The practical result of firing 7.62x39 RMZ cartridges after a five-hour boil: seven hand-held shots at a distance of 25 meters.

I’ll tell you straight, when I went to the firing line, my secret sympathies were already on the side of the Barnaul machine tool builders, and not the recipes of folk cooking, as before. First, the first batch of cartridges (Barnaul FMJ) were tested. The chronograph stood five meters away. The target hung at twenty-five. The very first shots showed the unconditional superiority of the machine production method over the pitiful efforts of a single artisan. The chronograph was relentless. 738, 742, 746, 747, 749, 751, 759 (!). The bullets lay flat. One break. entirely my fault. The speed values ​​even seemed a little high to me. The question is whether the growth initial speeds result culinary processing or a feature of a given batch of cartridges, remained open. The cartridges of the second batch (those that cooled in water) also did not cause any misfires or malfunctions in the automation. Accuracy was normal, however, measuring the speeds of 10 shots in three cases resulted in a decrease in speed to 673, 669, 660 m/s.

At this point I decided to stop conducting experiments. No, no, dear reader, it’s not that my research enthusiasm has dried up. The speed reduction values ​​obtained as a result of the experiments were still infinitely far from the desired 400 m/s. And here appearance cartridges after 5 hours of cooking are more than three. obviously didn't pull it off. Rough to the touch, covered with a whitish coating of scale, with a noticeably peeling varnish coating of the cartridge case, with the varnish filling of the cartridge case swollen like a soggy bread crust, they have clearly lost their presentation. You didn't have to be an expert to understand that there was something wrong with the cartridges.
Instead of a conclusion

It is possible that the statistics I collected are not sufficient to make broad generalizations. Possibly soldiers of the checkpoint. They cooked the cartridges not for five hours, but for five days, taking turns watching the pot. Perhaps you should cook not in water, but in some higher boiling liquid, for example, oil. One way or another, in my case, domestically produced cartridges showed the highest resistance to all kinds of force majeure circumstances. I can only console myself with the fact that I remember the ax in the old soldier’s tale. also remained undercooked.

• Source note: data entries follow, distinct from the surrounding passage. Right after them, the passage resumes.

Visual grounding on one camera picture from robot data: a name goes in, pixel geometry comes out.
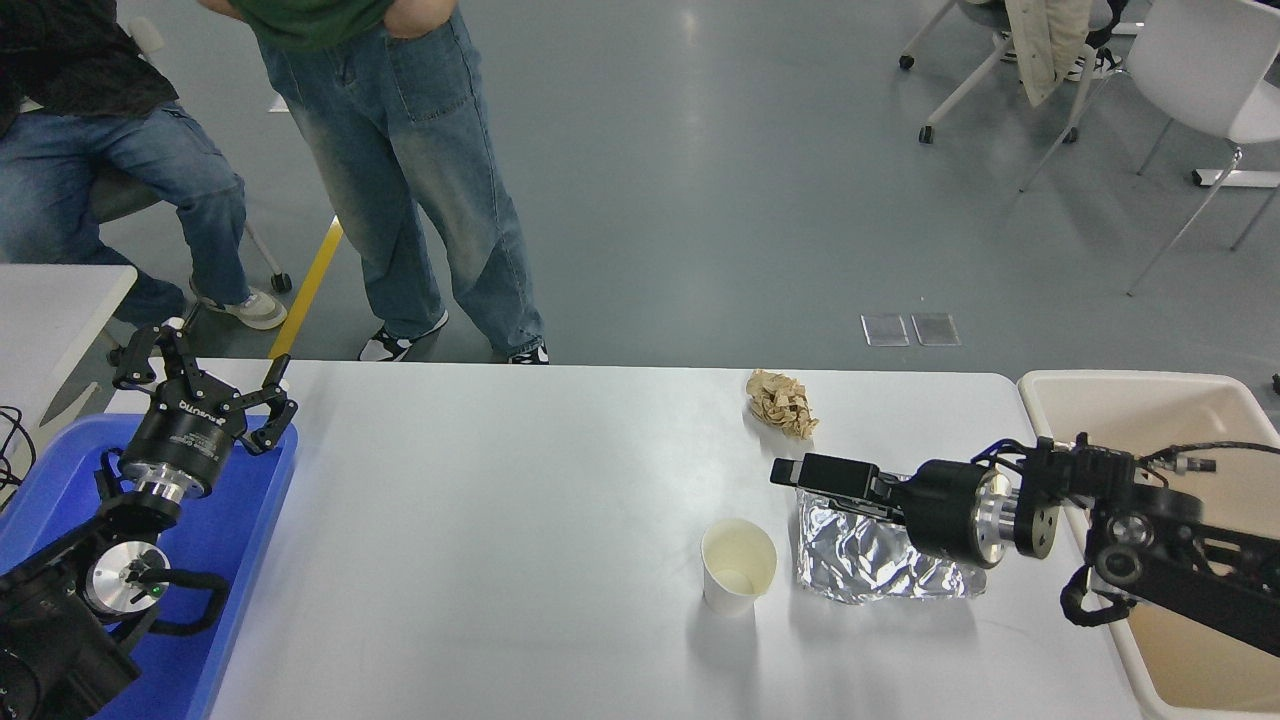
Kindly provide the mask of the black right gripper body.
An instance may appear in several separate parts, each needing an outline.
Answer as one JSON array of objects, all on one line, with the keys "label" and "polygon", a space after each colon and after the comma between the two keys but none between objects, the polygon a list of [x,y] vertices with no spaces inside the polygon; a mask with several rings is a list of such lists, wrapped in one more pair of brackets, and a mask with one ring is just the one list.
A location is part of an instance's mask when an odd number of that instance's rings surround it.
[{"label": "black right gripper body", "polygon": [[908,538],[920,553],[974,568],[993,560],[979,537],[979,489],[988,470],[972,462],[929,460],[902,486]]}]

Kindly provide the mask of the standing person's left hand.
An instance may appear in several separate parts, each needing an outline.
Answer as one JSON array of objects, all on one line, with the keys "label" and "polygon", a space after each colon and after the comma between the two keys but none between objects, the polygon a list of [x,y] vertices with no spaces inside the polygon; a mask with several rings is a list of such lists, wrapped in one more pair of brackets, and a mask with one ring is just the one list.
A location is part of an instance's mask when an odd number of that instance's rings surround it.
[{"label": "standing person's left hand", "polygon": [[397,0],[387,8],[381,23],[393,38],[419,38],[445,24],[457,5],[453,0]]}]

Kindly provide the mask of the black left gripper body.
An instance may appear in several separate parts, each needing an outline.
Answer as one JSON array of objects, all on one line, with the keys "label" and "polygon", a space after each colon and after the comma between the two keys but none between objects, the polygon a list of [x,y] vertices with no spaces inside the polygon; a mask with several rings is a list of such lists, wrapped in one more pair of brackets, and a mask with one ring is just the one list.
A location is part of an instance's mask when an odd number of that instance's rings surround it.
[{"label": "black left gripper body", "polygon": [[187,398],[155,393],[118,468],[138,480],[148,468],[168,465],[198,483],[215,483],[246,427],[242,410],[221,415]]}]

Soldiers and sailors, sergeants and petty officers, officers of all branches of the military, love Russian cinema, but remember that the truth of art may not always coincide with the truth of life!

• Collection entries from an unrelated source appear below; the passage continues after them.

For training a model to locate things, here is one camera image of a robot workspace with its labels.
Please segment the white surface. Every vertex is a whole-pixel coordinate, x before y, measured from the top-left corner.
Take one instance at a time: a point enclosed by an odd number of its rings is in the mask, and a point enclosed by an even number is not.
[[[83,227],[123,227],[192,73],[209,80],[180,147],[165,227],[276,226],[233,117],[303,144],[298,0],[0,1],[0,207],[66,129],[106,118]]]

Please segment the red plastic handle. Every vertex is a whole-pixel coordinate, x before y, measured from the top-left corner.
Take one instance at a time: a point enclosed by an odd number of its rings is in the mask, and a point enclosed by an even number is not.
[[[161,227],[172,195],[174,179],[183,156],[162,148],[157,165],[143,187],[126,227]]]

The very idea of ​​this method of charging a cartridge appeared back in the days
First World War.

When German soldiers When they saw that their rifles could not penetrate the armor of British Mark I tanks, they decided to try loading the bullets with the point inside the cartridge case.

And to their surprise, the bullets began to dent the armor. Because of this, the armor crumbled inside the tank and maimed the crew. But then the soldiers discovered that firing such cartridges often disabled rifles and injured the shooters themselves, and this method of loading cartridges was abandoned.

Then the Germans adopted armor-piercing bullets, and British tanks became vulnerable again.

Bullets Loaded Backwards

The video tested the killing power of a bullet charged in this way. When hitting the ballistic gel, the bullet does more damage than a standard bullet.

Neither bullet nor the other penetrated sheet steel. But it completely tore the water bottle, unlike the traditional one, which simply pierced it right through.

But there was also a downside to such cartridges, namely a cracked cartridge case. So, if you care about your safety, it is better not to repeat this.